I've never really had a problem with planetary capture on Linux. For capture I use firecapture which runs fast enough, I can capture as fast as the data will come from the camera over USB3. (And sometimes AstroDMX Capture, which although it isn't free software I sometimes prefer, especially for lunar imaging.) Either way, I record straight to an M.2 drive which can take data far faster than USB3 can provide it. A raspberry pi 4 just about has the I/O bandwidth to keep up with 2Gbit/s output from a camera if it's writing to a USB3 drive (even with the pi's suboptimal USB3 implementation) although it might end up being throttled by the capture software if that's trying to do anything CPU-intensive in terms of a preview, and I definitely wouldn't expect it to be able to write that data rate to the microSD card.

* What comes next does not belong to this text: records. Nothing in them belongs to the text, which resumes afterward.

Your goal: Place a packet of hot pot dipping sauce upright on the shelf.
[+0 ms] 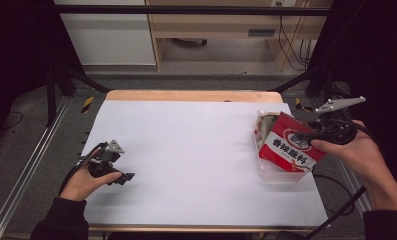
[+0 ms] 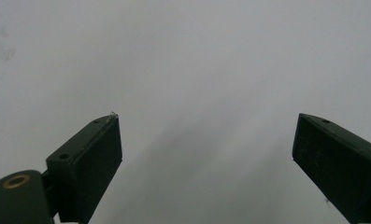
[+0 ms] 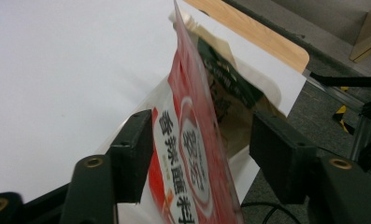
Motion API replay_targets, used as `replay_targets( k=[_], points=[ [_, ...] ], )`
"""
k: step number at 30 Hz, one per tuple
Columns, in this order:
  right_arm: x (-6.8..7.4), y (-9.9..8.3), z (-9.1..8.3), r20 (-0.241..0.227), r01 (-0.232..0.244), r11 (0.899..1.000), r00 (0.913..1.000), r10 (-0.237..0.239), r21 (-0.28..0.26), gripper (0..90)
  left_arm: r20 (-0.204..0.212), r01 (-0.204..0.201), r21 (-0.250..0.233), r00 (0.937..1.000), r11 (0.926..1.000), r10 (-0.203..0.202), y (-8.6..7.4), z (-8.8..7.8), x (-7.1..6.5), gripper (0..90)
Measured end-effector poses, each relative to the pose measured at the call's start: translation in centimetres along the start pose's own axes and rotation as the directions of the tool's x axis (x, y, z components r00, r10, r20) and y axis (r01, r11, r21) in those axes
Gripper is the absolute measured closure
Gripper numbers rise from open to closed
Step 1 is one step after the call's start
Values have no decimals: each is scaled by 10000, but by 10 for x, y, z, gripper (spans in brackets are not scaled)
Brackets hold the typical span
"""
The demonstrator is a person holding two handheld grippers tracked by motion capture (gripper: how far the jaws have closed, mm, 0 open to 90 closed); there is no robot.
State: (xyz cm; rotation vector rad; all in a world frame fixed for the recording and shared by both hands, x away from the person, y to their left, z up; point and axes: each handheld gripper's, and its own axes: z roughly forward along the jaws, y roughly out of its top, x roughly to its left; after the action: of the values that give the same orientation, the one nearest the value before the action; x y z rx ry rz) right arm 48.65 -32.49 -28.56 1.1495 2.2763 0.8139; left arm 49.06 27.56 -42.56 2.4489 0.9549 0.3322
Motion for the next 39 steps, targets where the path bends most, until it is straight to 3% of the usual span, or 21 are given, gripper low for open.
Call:
replay_targets(
  k=[4, 19, 23, 26, 30, 35, 37, 39],
  points=[
    [8, 20, 8, 276, 78, 10000, 9996, -76, -60, 303, 25, 15, 37, 10000, 10000, -15, 0, 0, 1, 85],
    [28, 59, 21, 833, -2, 9995, 9965, 28, -317, 185, -21, 22, -35, 10000, 10000, -22, -1, 0, 1, 83],
    [40, 73, 23, 972, 80, 9987, 9953, -30, -505, 166, -55, 29, -30, 10000, 10000, -29, -1, 0, 2, 83],
    [53, 89, 26, 1232, 182, 9953, 9924, -64, -946, 165, -96, 1, -91, 10000, 10000, -2, -1, 0, 1, 83],
    [68, 104, 31, 1236, 165, 9904, 9923, 6, -1372, 165, -102, -12, -162, 9999, 9999, 10, -1, -1, 2, 83],
    [82, 115, 38, 1275, 210, 9866, 9918, -2, -1618, 164, -122, 60, -216, 9999, 9997, -62, -2, -1, 3, 83],
    [88, 119, 41, 1502, 223, 9842, 9886, 44, -1759, 158, -105, 53, -184, 9999, 9998, -54, -2, -1, 4, 83],
    [94, 123, 45, 1354, 229, 9835, 9908, 16, -1796, 152, -154, 81, -206, 9998, 9998, -84, -3, 0, 4, 83]
  ],
)
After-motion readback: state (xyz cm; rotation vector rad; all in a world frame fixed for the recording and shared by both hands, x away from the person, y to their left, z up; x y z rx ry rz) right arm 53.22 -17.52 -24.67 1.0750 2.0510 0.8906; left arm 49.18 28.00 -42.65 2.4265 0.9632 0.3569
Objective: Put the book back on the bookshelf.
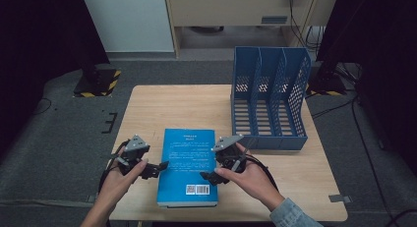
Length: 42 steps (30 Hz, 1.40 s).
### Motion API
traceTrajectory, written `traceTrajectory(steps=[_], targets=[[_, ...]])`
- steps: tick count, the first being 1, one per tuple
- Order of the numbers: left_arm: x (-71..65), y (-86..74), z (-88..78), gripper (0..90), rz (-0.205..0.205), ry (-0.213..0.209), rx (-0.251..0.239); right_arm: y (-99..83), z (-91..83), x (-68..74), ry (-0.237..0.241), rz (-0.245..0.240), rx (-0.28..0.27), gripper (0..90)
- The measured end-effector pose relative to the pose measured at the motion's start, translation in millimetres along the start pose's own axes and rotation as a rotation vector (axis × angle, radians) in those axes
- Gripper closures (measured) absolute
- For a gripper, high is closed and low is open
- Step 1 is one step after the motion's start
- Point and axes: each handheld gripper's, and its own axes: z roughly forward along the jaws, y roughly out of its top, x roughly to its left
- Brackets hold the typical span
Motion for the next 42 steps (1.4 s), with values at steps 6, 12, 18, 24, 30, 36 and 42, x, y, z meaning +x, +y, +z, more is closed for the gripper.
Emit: traceTrajectory(steps=[6,12,18,24,30,36,42], targets=[[-2.9,-2.8,17.1,1.6,-0.032,-0.077,0.003,-0.2,12.0,-2.4,-0.002,0.006,0.024,7.2],[-5.2,-1.7,23.5,0.0,-0.051,-0.113,0.012,-4.4,17.6,-6.6,-0.017,0.015,0.024,4.0],[-6.9,-3.3,28.7,0.0,-0.067,-0.154,0.005,-7.5,20.0,-9.9,-0.007,0.037,0.010,1.3],[-5.4,-4.0,29.6,0.0,-0.074,-0.164,0.005,-15.7,21.5,-15.6,0.033,0.101,-0.015,0.9],[-4.6,-3.5,30.8,0.0,-0.085,-0.167,0.010,-21.8,26.3,-24.2,0.102,0.168,-0.032,0.2],[-2.8,-0.3,31.8,0.0,-0.087,-0.175,0.036,-22.6,28.6,-29.3,0.131,0.195,-0.029,0.1],[1.1,0.2,34.6,0.0,-0.093,-0.186,0.029,-23.7,30.8,-34.1,0.154,0.222,-0.031,0.1]])
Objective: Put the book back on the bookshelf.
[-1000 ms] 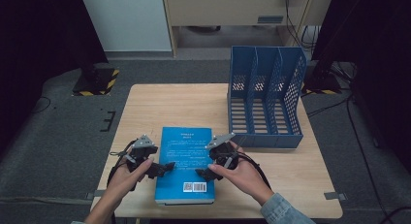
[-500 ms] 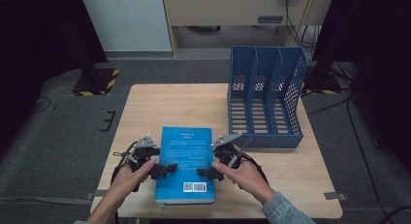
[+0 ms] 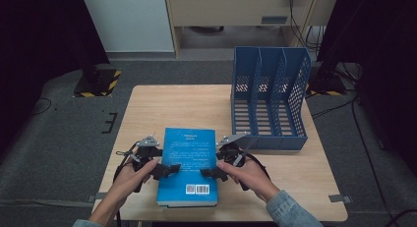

As for processing, the usual Windows software (autostakkert!, registax, astrosurface) runs fast and well for me using recent Wine versions. I notice there are a lot of grumbling Wine logs, but the programs run well enough to achieve the required processing.

In terms of developing ekos for planetary capture, I think the first thing is to avoid doing anything to disimprove its deep space capture abilities. AstroDMX has support for INDI cameras since v2.0.2 although the author reports that there are issues with speed and for fastest capture the native drivers should be used, so perhaps the first thing might be to look at removing any bottlenecks to the data rate that might be caused by INDI. After that I guess ekos becomes just another capture application, so would need to look at implementing the same kinds of things as the other capture applications: high speed debayering and high speed preview rates, guiding based on the COG of the planet disc in view, auto ROI adjustment to help in coping with drift, setting of capture frame / time limits, tools like indication of RGB channel misalignment, etc. etc. One specific suggestion would be that the separation of all the camera settings into the INDI control panel is all very well for deep sky imaging where you don't change them often, but for planetary imaging it's much more convenient to have camera settings directly to hand so look at taking the best usability features from the existing front-runner planetary capture apps.

On the processing side, I write code for Siril; there is an ambition to improve our planetary processing capabilities in either the 1.3 development cycle or the one after that (it depends how we get on as there are also some other substantial feature additions as well as (if we're brave enough!) moving from gtk3 to gtk4... So hopefully there will be more native processing options in the not entirely distant future.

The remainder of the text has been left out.